Kalbi the Texas Craft Wagyu way
Top: Traditional cut short ribs cooked in Gochujang; broiled to a char
Bottom: Cross-cut short ribs cooked in a Balsamic Vinegar & Olive oil marinade, topped with Sriracha; cooked short of a char
Korean-Texan Fusion Short-ribs
We sell two kinds of bone-in short ribs: Traditional and Cross-cut, aka Flanken. Traditional ‘English style’ short ribs are usually braised. Flanken style short ribs are common at Korean BBQ joints, often known as Kalbi. Because they are thinner, Kalbi are typically cooked over charcoal.
Most short ribs you will find in restaurants or the grocery store can be fairly tough, so Korean BBQ restaurants will tenderize them in various liquids such as coca cola, pineapple juice, or even Asian pear juice.

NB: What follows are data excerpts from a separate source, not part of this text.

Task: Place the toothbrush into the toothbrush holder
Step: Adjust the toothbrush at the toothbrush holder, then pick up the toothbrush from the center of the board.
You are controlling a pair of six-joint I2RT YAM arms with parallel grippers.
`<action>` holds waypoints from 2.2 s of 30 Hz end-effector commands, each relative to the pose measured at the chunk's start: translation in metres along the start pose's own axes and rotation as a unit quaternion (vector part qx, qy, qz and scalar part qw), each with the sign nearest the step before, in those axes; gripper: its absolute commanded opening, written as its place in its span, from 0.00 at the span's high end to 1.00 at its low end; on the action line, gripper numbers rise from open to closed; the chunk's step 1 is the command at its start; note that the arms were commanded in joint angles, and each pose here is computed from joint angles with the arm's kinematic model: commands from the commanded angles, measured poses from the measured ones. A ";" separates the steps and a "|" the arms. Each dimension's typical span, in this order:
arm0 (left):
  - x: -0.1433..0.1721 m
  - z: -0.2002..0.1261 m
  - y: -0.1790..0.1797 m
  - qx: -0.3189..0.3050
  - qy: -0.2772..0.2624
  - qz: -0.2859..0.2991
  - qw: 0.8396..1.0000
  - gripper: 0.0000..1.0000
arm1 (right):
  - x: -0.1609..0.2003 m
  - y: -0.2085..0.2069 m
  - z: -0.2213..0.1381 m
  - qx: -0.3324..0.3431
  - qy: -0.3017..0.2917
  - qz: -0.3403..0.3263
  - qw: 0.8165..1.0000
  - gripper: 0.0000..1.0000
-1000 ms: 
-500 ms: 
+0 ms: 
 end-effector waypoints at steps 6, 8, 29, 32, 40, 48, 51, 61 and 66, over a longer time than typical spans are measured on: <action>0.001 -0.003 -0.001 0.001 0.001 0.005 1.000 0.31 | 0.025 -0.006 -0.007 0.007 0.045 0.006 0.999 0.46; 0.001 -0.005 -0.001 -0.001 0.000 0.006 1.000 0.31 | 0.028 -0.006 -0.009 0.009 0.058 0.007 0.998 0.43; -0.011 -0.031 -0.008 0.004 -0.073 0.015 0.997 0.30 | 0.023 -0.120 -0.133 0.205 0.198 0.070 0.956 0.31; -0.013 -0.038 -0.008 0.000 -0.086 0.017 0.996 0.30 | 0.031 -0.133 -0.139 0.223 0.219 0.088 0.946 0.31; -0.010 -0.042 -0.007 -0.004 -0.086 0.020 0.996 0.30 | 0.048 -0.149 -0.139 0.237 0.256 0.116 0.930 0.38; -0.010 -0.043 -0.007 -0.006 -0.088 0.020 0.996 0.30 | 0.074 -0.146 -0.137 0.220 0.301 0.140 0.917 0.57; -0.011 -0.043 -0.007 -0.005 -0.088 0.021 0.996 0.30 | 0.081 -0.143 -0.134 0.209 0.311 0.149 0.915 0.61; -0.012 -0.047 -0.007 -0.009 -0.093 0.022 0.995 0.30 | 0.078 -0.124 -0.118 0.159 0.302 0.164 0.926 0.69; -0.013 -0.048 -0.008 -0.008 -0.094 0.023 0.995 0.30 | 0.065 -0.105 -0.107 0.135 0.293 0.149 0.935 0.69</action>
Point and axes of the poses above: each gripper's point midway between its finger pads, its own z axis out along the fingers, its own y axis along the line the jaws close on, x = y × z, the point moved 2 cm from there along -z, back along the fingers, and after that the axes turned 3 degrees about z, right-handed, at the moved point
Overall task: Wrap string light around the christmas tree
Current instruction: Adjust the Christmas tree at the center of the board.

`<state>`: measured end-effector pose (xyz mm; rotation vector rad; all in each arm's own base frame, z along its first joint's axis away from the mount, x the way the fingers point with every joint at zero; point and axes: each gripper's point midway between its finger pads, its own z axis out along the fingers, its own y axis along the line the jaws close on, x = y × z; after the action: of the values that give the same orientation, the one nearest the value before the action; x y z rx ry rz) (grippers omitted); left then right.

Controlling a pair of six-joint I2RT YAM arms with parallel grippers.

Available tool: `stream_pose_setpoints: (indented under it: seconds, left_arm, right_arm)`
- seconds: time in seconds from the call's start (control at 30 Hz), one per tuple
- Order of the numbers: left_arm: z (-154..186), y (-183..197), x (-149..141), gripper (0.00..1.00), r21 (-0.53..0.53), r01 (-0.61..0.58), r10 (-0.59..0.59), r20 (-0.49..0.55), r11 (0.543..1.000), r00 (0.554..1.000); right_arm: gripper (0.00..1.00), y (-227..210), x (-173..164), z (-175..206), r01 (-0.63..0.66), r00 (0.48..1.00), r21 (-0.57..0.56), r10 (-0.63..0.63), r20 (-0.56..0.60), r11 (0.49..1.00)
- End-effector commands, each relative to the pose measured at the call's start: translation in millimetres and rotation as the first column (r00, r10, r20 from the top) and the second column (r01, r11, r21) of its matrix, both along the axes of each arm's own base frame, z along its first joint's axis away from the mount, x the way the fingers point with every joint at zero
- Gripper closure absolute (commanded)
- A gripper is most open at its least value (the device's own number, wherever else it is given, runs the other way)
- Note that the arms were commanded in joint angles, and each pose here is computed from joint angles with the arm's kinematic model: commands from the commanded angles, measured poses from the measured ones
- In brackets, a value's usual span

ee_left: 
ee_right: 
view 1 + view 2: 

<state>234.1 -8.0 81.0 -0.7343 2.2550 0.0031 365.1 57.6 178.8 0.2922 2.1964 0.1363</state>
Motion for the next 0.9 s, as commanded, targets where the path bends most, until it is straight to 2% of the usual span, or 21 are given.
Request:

Our 30 plus days of dry aging enhances the tenderness of our short ribs. Intricate tenderizing isn’t needed so we are able to simplify the recipe and make Kalbi the easy way.
In our cheater’s hybrid we first do a mini-braise and then broil our way to great tasting Kalbi in under an hour. This is perfect for cold days when you don’t want to stand outside at the grill. Even better, by first doing a mini-braise we can throw convention out the door and use either style of short ribs for Korean-style ribs.
This recipe shows that when you have the best meat you don't need complicated recipes. Let the meat do the work for you and you'll have impressive results.
Serves: 4 people
- 1.5 to 2 lbs Wagyu short ribs (available in the Wagyu Experience bundle)
- 4 cloves garlic, sliced
- Gochujang (Korean chili paste)
- Put the ribs into a large pot and cover with water. Do not heat the water first. Let the water gradually come to a boil and simmer for almost 20 minutes.
- Preheat the oven to 425 F.
- As soon as all of the meat loses any pink then take out of the water and place onto a foil lined baking tray.
- Slather the ribs with Gochujang. You can’t have too much.
- Roast for about 30 minutes. You want to get some char on the outside. The inside will remain tender. This is one of the only times when I don’t recommend using a thermometer to check doneness. Have fun and trust your instincts. You can’t mess this up.
- Drizzle on more Gochujang or Sriracha.
Sides: A simple Japanese cabbage salad
To drink: This dish will go better with a cold beer than a red wine. Any crisp refreshing beer that can cut through the spice will do fine. This is Dallas-style Kalbi so we like to pair it with Dallas Blonde from Deep Ellum Brewery (widely available in grocery stores).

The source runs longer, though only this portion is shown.